Pour mesurer ce déplacement,il suffit de se souvenir que Mme Livni, qui fait
aujourd’hui figure de centriste, et presque de caution morale, est l’héritière politique d’Ariel Sharon, l’homme qui en 2002 était considéré comme le partisan des solutions les plus radicales, d’ailleurs en partie mises en œuvre à Jénine et à Naplouse. Quant aux travaillistes, ils se sont fondus dans la droite depuis février 2001, et n’ont plus guère d’expression autonome. « À quoi servent-ils ? », s’interrogeait la semaine dernière dans nos colonnes l’historien Zeev Sternhell, suggérant la plus pathétique des réponses.

Comme toujours (ou comme souvent) dans ce pays, les politiques instrumentalisent la peur. Une peur qu’ils font naître, qu’ils cultivent et qu’ils
répandent. La technique est connue. Il s’agit de renvoyer l’ennemi palestinien à ce qu’il a de pire. On assimile les Palestiniens au Hamas, et le Hamas à sa charte de 1988 et à Al-Qaïda. Il s’agit de figer les mouvements dans leur passé,
dans leurs proclamations les plus bellicistes, et de dissimuler ou de nier tout ce qui procède d’une évolution politique.
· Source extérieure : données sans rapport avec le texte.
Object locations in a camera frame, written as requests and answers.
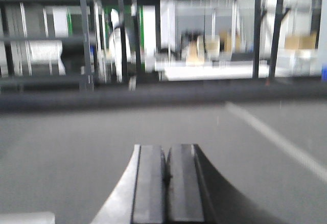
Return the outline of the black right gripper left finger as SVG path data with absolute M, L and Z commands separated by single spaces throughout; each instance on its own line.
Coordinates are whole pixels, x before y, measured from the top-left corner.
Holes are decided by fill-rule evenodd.
M 129 163 L 91 223 L 165 223 L 165 154 L 134 145 Z

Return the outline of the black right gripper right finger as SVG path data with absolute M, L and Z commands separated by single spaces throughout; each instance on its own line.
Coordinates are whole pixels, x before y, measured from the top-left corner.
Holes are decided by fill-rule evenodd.
M 234 187 L 197 144 L 170 148 L 168 223 L 283 223 Z

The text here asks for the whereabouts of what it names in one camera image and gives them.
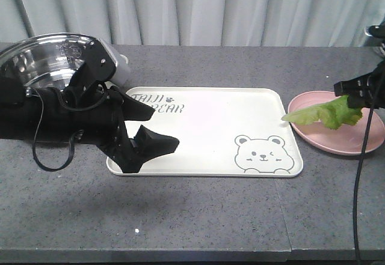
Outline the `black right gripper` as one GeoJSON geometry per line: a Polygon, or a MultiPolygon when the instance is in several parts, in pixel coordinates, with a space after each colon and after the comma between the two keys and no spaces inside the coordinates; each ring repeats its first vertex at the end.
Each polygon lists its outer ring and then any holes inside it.
{"type": "Polygon", "coordinates": [[[368,94],[364,96],[349,95],[347,99],[349,108],[373,106],[384,109],[384,63],[379,63],[371,74],[337,82],[333,88],[335,94],[368,94]]]}

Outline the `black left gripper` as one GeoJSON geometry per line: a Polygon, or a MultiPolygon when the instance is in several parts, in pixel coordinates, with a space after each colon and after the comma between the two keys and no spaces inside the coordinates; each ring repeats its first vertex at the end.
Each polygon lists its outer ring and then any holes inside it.
{"type": "Polygon", "coordinates": [[[118,75],[116,65],[82,65],[58,99],[76,128],[84,131],[82,142],[115,154],[123,173],[138,173],[146,162],[174,153],[179,140],[143,125],[133,138],[127,136],[125,121],[148,121],[155,109],[122,91],[118,75]]]}

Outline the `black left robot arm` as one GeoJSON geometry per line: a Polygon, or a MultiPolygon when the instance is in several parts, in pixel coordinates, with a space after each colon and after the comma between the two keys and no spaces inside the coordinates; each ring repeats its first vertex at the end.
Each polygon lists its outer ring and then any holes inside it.
{"type": "Polygon", "coordinates": [[[64,90],[31,88],[15,78],[1,78],[1,138],[37,142],[66,142],[68,166],[75,142],[92,144],[124,173],[138,173],[156,157],[174,153],[179,140],[140,126],[128,137],[126,121],[147,121],[155,110],[122,92],[106,87],[113,73],[91,71],[84,64],[64,90]]]}

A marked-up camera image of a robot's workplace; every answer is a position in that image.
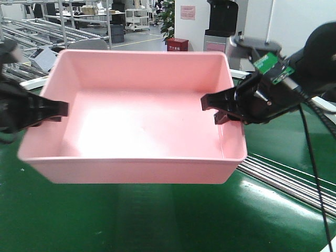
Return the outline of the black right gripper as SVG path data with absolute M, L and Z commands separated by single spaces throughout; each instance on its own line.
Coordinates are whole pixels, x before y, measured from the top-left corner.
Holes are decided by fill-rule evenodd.
M 273 84 L 257 72 L 249 73 L 236 88 L 201 97 L 202 110 L 217 109 L 214 114 L 215 125 L 228 121 L 242 121 L 246 124 L 268 123 L 297 107 L 302 102 L 297 85 L 288 86 L 291 79 Z M 224 111 L 234 111 L 234 116 Z

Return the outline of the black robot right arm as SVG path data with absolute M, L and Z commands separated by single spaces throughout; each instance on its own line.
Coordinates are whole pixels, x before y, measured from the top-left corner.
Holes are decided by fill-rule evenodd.
M 217 110 L 215 124 L 267 123 L 335 88 L 335 22 L 316 28 L 291 56 L 280 51 L 274 41 L 230 37 L 229 55 L 248 59 L 255 70 L 233 88 L 203 95 L 202 110 Z

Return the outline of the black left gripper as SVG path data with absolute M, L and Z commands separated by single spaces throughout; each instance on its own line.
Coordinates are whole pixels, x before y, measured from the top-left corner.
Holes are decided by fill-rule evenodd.
M 16 133 L 44 121 L 61 122 L 68 114 L 69 103 L 33 96 L 15 79 L 1 78 L 1 132 Z
À toute force, il faut masquer à l’opinion israélienne les signes de politisation du Hamas, son adhésion au plan de paix arabe qui suppose le retour aux frontières de 1967, c’est-à-dire une reconnaissance implicite d’Israël. Vingt ans après l’offensive diplomatique de Yasser Arafat et la « politisation » de l’OLP, Israël rejoue le même scénario.
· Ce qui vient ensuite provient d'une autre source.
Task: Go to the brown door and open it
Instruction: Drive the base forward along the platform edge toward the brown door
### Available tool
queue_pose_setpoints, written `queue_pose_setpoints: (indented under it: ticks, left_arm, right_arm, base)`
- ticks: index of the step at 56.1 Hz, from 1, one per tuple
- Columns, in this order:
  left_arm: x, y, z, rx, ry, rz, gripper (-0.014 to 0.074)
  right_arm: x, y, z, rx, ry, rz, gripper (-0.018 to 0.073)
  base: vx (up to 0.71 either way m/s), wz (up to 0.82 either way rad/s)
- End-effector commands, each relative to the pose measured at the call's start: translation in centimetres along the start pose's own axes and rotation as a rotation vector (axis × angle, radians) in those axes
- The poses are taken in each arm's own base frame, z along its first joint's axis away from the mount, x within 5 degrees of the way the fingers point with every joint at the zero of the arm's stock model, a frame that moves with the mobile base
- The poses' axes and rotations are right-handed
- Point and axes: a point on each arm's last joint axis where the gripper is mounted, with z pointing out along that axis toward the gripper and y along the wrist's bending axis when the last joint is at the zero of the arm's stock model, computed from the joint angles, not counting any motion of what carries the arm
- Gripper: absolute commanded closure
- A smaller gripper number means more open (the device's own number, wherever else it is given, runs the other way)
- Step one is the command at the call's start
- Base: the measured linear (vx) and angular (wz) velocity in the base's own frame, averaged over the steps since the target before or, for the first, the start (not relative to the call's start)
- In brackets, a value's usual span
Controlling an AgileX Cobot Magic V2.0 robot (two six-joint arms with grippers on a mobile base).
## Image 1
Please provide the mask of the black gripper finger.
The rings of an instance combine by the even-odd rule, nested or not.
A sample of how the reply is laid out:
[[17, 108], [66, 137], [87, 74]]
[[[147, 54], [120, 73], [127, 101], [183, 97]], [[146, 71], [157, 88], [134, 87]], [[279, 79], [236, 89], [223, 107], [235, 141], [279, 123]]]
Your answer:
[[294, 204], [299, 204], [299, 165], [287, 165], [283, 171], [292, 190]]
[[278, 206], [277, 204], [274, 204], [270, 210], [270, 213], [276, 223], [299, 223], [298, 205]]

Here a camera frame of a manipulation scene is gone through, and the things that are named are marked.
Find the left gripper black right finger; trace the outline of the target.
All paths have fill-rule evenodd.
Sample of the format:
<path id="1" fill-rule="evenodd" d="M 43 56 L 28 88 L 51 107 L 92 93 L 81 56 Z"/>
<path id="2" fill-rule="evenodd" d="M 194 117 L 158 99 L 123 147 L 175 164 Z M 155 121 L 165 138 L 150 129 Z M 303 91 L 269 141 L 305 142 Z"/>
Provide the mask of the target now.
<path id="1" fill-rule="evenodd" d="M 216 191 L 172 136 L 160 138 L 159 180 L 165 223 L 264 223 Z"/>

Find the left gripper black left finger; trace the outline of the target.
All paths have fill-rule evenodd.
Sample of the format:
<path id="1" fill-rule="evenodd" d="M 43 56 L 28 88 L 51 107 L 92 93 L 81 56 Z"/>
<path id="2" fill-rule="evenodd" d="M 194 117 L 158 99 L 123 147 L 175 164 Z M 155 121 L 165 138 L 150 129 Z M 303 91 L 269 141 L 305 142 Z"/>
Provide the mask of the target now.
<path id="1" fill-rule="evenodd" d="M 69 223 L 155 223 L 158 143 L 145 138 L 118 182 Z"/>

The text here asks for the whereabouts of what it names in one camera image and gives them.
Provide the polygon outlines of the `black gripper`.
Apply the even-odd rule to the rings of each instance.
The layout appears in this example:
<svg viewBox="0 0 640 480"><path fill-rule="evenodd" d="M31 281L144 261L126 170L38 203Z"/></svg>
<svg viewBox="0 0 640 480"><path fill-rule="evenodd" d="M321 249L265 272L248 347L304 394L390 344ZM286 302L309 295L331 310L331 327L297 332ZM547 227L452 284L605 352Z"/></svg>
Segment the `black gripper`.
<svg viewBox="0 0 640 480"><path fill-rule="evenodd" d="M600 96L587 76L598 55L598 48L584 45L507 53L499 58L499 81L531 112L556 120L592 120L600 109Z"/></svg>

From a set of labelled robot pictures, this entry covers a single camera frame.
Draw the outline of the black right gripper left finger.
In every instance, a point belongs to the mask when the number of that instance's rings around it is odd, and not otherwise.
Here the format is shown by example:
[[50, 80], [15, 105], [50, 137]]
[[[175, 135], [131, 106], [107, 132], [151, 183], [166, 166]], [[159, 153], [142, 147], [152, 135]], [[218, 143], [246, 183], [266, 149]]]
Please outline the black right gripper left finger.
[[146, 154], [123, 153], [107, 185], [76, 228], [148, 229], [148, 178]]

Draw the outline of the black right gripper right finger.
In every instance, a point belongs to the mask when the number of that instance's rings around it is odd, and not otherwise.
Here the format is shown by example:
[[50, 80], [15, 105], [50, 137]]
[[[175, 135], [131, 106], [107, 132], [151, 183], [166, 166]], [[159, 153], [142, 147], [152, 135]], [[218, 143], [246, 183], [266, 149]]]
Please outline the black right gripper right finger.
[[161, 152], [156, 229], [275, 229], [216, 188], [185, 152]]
Le Hamas n’étant pas assez crédible dans le rôle de la menace existentielle, il faut évidemment le réduire à un bras armé de l’Iran. Ce qui revient également à nier la véritable implantation, tout à fait « palestinienne », du Hamas, et l’importance de la dégradation des conditions de vie des Gazaouis dans la montée du Hamas. Des conditions de vie sur lesquelles Israël conserve un pouvoir total. Le tout ayant pour seule finalité de gagner du temps pour poursuivre la colonisation de la Cisjordanie, et continuer de pourrir une société palestinienne toujours sous le joug (1).

Politis

(1) En témoignent les règlements de comptes auxquels se livrent actuellement des hommes de main du Hamas dans ce qui rappelle chez nous l’épuration à la Libération. Ces événements sordides peuvent être analysés comme le produit
de la nature intrinsèque du Hamas. Ils peuvent aussi être comparés, hélas, à toutes les situations d’après-guerre.